Nous aurions voulu, Messieurs, au lieu des roses éphémères d’une journée, planter autour de cette stèle toutes les vieilles fleurs de France qu’a chantées Ronsard, celles qu’il a cultivées de ses mains dans ses jardins du Vendômois et de Touraine. À défaut de cet hommage, il recueillera chaque jour, désormais, celui de l’écolier studieux qui passera devant son image et peut-être celui du grand poète de demain. La place du père de la poésie française moderne était bien sur cette montagne de la jeunesse, où il a vécu et où il a prévu et préparé, par un labeur magnifique, sa descendance immortelle.
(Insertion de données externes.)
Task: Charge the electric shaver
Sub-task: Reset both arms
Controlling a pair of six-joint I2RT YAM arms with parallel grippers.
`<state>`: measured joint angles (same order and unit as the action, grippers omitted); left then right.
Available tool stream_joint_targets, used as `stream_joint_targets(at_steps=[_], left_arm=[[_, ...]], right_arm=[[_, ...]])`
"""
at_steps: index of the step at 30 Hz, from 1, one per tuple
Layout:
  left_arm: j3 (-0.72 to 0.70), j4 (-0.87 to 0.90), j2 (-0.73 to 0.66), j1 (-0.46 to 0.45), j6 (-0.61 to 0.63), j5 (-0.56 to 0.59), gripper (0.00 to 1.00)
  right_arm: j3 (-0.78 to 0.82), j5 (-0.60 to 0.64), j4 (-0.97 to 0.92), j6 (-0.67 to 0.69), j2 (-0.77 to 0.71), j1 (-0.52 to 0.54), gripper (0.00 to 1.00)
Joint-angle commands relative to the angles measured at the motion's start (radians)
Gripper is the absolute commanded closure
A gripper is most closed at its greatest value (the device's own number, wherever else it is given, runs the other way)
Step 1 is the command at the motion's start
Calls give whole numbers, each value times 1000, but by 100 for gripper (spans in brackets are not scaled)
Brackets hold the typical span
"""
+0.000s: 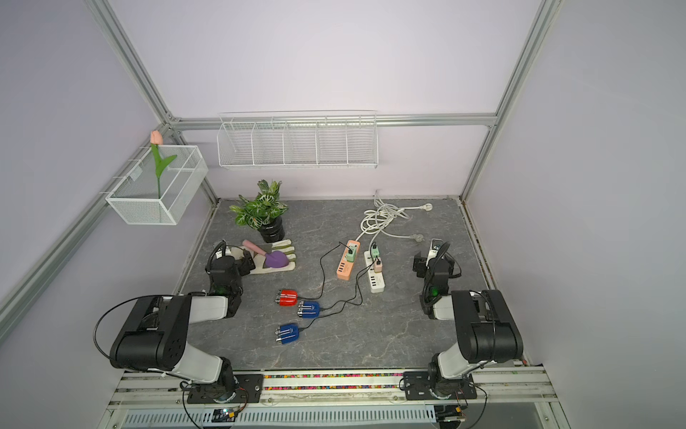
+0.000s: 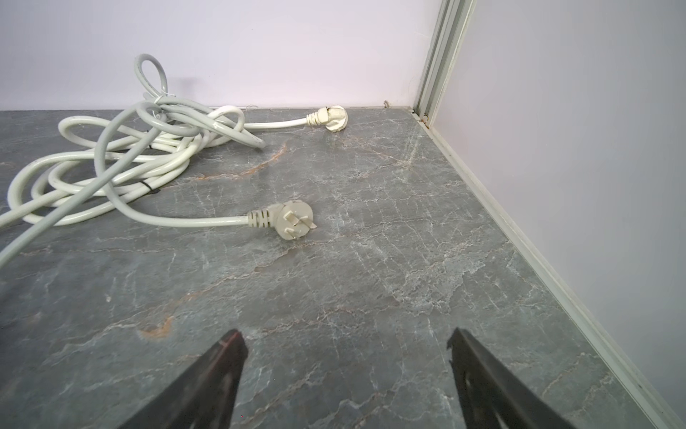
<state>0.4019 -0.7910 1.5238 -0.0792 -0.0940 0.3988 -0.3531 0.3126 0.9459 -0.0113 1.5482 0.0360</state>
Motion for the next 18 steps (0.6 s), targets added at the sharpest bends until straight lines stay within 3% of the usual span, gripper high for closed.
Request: stream_joint_targets(at_steps=[1, 18], left_arm=[[17, 6, -13, 4, 7, -11, 1], [18, 12, -15, 3, 11, -16, 1]], right_arm=[[3, -12, -7, 5, -14, -1, 11], [3, -26, -2, 11, -10, -4, 11]])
[1] Le « Comité Ronsard », qui a pris l’initiative d’élever le monument de Ronsard à Paris, a eu pour président M. Pierre de Nolhac ; pour vice-présidents, M. Henri de Régnier, de l’Académie française, Mme la comtesse de Noailles, M. Abel Lefranc, de l’Institut, et M. Paul Laumonier. La cérémonie d’inauguration a été présidée par M. Paul Bouju, préfet de la Seine, et par M. Delsol, président du Conseil municipal.